Saying that, there is more we can do with HTTP Archive. For a start, we can look at our secondary pages, when we look at the new data model:
SELECT
client,
is_root_page,
COUNT(DISTINCT page) AS mixed_content_pages,
total_pages,
COUNT(DISTINCT page) / total_pages AS pct_mixed_content_pages,
ARRAY_TO_STRING(ARRAY_AGG(DISTINCT page LIMIT 5), ' ') AS sample_urls
FROM
`httparchive.all.requests`
JOIN
(
SELECT
client,
is_root_page,
COUNT(DISTINCT page) as total_pages
FROM
`httparchive.all.requests`
WHERE
date = '2023-01-01'
GROUP BY
client,
is_root_page
)
USING (client, is_root_page)
WHERE
date = '2023-01-01' AND
type = "image" AND
STARTS_WITH(page, 'https:') AND
STARTS_WITH(url, 'http:')
GROUP BY
client,
is_root_page,
total_pages
ORDER BY
client,
is_root_page
When I run this, I see the following:
is_root_page |
desktop |
mobile |
FALSE |
0.49% |
0.54% |
TRUE |
0.56% |
0.63% |
This seems to imply home pages are worse offenders for mixed content images.

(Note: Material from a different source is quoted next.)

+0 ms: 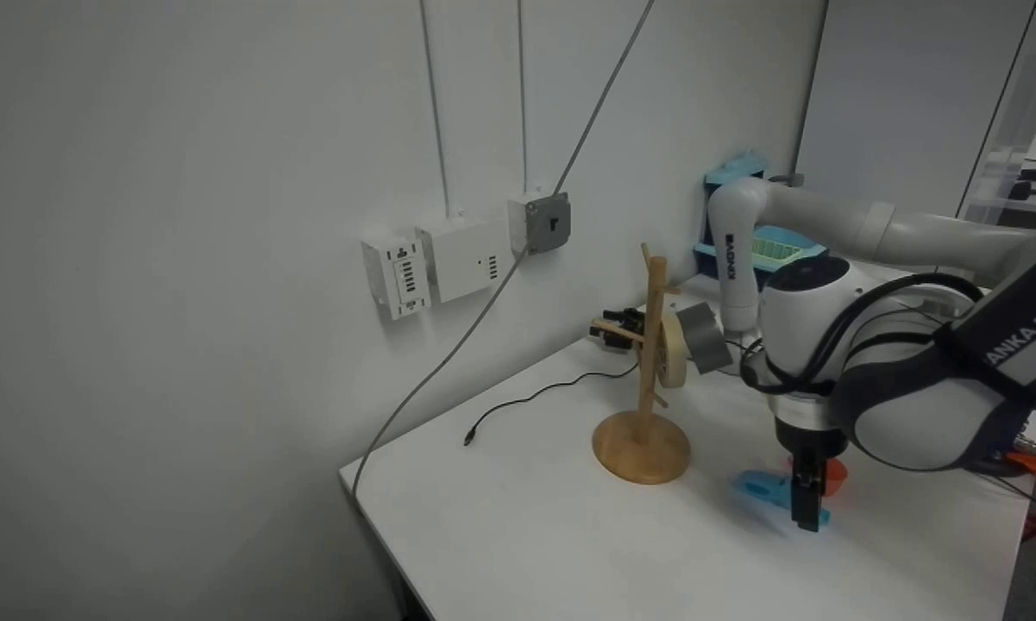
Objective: Put the blue peg on the table
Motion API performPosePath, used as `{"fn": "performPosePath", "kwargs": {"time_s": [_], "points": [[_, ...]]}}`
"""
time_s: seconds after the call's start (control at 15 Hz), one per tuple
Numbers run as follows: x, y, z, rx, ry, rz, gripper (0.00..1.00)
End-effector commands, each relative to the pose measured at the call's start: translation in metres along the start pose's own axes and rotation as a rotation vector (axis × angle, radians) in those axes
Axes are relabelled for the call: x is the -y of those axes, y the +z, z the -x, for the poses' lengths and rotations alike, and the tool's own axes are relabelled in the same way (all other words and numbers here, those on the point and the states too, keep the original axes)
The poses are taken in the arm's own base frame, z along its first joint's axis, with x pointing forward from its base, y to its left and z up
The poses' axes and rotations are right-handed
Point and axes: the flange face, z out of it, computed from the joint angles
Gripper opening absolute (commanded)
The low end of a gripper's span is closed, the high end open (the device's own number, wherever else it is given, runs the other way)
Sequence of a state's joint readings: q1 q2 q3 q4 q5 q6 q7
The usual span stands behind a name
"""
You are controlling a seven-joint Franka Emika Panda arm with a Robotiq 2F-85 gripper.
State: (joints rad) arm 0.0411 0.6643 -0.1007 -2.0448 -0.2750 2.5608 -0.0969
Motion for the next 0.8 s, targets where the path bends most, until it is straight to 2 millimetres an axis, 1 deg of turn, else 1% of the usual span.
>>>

Which surprised me to be honest! I would have thought home pages would have been better cared for and less likely to have mixed content, whereas easier to slip into a secondary page.
However, when I restrict this to status: 200
images by adding AND summary LIKE '%"status": 200%'
to the WHERE
clause (WARNING this turns it into a 9.3 TB query!!), the numbers drop almost to half:
is_root_page |
desktop |
mobile |
FALSE |
0.28% |
0.31% |
TRUE |
0.35% |
0.39% |
Not sure if this is due to redirects actually upgrading the images in the end (but the HTML still refering to http version), or 404s meaning those images aren’t loaded or whatever, but none-the-less the original request was HTTP so risk remains.
When I look at the blink counters for the HTTP Archive run (I’ve used the old tables here as easier to query so home page only again):
SELECT
*
FROM
`httparchive.blink_features.usage`
WHERE
yyyymmdd = '20230101' AND
feature = 'MixedContentImage'
This shows a much smaller number (0.03%), which again surprised me that it was so much lower. I had a look at some pages and it appears an insecure favicon does not trigger the blink feature counter (possibly fair enough, as it’s not mixed content on the page?), but would have been caught by our previous query. Not sure if there are other reasons for the big difference between that and the requests count (e.g. a CSP preventing the mixed content from attempting to be used, even if it was downloaded?).
That still begs the question as to why the Chromestatus counters (from real users) is so much higher than HTTP Archive crawl (3.4% of page loads, compared to a tenth of that for HTTP Archive) and increasing and don’t really have any answers for that unfortunately, beyond what I’ve suggested above (other inner pages, non-public pages like Intranets, some popular sites having this on a large number of pages). Weird that it’s increasing though… It. may be worth contacting the people on that original email thread to see if they can explain it?